TASK TO COMPLETE — Below are some records; reproduce every one of them exactly.
##### SUPPLIED RECORDS
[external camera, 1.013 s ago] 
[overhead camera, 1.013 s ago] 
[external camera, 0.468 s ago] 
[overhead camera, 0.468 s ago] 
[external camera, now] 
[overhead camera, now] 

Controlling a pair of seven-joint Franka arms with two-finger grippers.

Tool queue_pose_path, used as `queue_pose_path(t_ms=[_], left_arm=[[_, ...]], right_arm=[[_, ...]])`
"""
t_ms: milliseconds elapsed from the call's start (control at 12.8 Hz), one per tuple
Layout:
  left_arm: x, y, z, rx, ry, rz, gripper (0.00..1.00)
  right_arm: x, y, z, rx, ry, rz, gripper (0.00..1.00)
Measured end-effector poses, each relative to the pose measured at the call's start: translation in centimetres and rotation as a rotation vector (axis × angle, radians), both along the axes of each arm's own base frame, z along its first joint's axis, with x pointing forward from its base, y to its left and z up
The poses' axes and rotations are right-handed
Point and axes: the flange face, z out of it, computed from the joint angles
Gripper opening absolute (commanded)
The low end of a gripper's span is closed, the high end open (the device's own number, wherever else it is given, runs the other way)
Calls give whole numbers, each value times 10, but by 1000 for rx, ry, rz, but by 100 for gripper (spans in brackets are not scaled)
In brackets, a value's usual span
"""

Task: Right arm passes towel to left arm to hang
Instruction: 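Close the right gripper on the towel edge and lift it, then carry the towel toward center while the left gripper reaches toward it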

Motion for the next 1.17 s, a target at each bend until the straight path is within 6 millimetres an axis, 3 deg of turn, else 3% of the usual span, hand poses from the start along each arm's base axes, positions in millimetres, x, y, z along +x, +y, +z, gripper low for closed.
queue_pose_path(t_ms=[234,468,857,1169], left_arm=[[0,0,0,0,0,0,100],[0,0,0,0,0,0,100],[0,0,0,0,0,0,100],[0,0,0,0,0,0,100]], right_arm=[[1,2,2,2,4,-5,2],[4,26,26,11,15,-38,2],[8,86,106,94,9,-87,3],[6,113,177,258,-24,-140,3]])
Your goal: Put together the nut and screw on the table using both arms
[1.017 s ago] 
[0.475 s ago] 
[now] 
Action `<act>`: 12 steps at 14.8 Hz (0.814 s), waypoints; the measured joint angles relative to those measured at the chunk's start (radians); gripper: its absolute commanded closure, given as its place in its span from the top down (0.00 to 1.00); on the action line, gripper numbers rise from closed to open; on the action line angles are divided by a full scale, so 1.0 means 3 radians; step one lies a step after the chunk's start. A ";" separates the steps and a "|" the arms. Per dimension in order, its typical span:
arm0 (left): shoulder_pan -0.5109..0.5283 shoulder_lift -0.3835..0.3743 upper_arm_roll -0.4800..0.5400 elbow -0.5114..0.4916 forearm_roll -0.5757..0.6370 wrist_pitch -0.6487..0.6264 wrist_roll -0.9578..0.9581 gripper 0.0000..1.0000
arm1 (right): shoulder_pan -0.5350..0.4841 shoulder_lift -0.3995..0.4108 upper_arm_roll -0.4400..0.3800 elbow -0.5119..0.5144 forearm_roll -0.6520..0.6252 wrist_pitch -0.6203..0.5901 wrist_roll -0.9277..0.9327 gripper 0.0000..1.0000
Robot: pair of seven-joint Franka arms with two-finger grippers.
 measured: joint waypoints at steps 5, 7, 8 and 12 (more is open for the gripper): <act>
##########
ANSWER —
[external camera, 1.013 s ago] 
[overhead camera, 1.013 s ago] 
[external camera, 0.468 s ago] 
[overhead camera, 0.468 s ago] 
[external camera, now] 
[overhead camera, now] 

Controlling a pair of seven-joint Franka arms with two-finger grippers.

Tool queue_pose_path, used as `queue_pose_path(t_ms=[_], left_arm=[[_, ...]], right_arm=[[_, ...]])`
"""
t_ms: milliseconds elapsed from the call's start (control at 12.8 Hz), one per tuple
Layout:
  left_arm: x, y, z, rx, ry, rz, gripper (0.00..1.00)
  right_arm: x, y, z, rx, ry, rz, gripper (0.00..1.00)
Measured end-effector poses, each relative to the pose measured at the call's start: translation in centimetres and rotation as a rotation vector (axis × angle, radians), both along the axes of each arm's own base frame, z along its first joint's axis, with x pointing forward from its base, y to its left and z up
The poses' axes and rotations are right-handed
Point and axes: the flange face, z out of it, computed from the joint angles
Gripper opening absolute (commanded)
The low end of a gripper's span is closed, the high end open (the device's own number, wherever else it is given, runs the other way)
Calls give whole numbers, each value times 10, but by 1000 for rx, ry, rz, but by 100 for gripper (spans in brackets are not scaled)
In brackets, a value's usual span
"""

Task: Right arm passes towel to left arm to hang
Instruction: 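Close the right gripper on the towel edge and lift it, then carry the towel toward center while the left gripper reaches toward it
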
Motion for the next 1.17 s, a target at each bend until the straight path is within 6 millimetres an axis, 3 deg of turn, else 3% of the usual span, hand poses from the start along each arm's base axes, positions in millimetres, x, y, z along +x, +y, +z, gripper low for closed.
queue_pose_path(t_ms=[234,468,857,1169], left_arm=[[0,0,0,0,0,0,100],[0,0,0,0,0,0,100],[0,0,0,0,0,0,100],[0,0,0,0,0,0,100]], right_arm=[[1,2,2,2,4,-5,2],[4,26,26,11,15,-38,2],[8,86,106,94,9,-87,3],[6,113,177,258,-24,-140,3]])
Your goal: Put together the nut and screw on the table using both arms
[1.017 s ago] 
[0.475 s ago] 
[now] 
Action `<act>`: 12 steps at 14.8 Hz (0.814 s), waypoints; the measured joint angles relative to those measured at the chunk's start (radians); gripper: its absolute commanded closure, given as its place in its span from the top down (0.00 to 1.00); on the action line, gripper numbers rise from closed to open; on the action line angles are divided by a full scale, so 1.0 means 3 radians; step one lies a step after the chunk's start. A ";" separates the steps and a "|" the arms. Per dimension in order, its typical span:
arm0 (left): shoulder_pan -0.5109..0.5283 shoulder_lift -0.3835..0.3743 upper_arm_roll -0.4800..0.5400 elbow -0.5114..0.4916 forearm_roll -0.5757..0.6370 wrist_pitch -0.6487..0.6264 wrist_roll -0.9578..0.9581 gripper 0.0000..1.0000
arm1 (right): shoulder_pan -0.5350..0.4841 shoulder_lift -0.3995..0.4108 upper_arm_roll -0.4400..0.3800 elbow -0.5119..0.5144 forearm_roll -0.6520..0.6252 wrist_pitch -0.6203..0.5901 wrist_roll -0.9277..0.9327 gripper 0.0000..1.0000
Robot: pair of seven-joint Franka arms with two-finger grippers.
 measured: joint waypoints at steps 5, 7, 8 and 12 (more is open for the gripper): <act>

Nothing further is needed for the answer.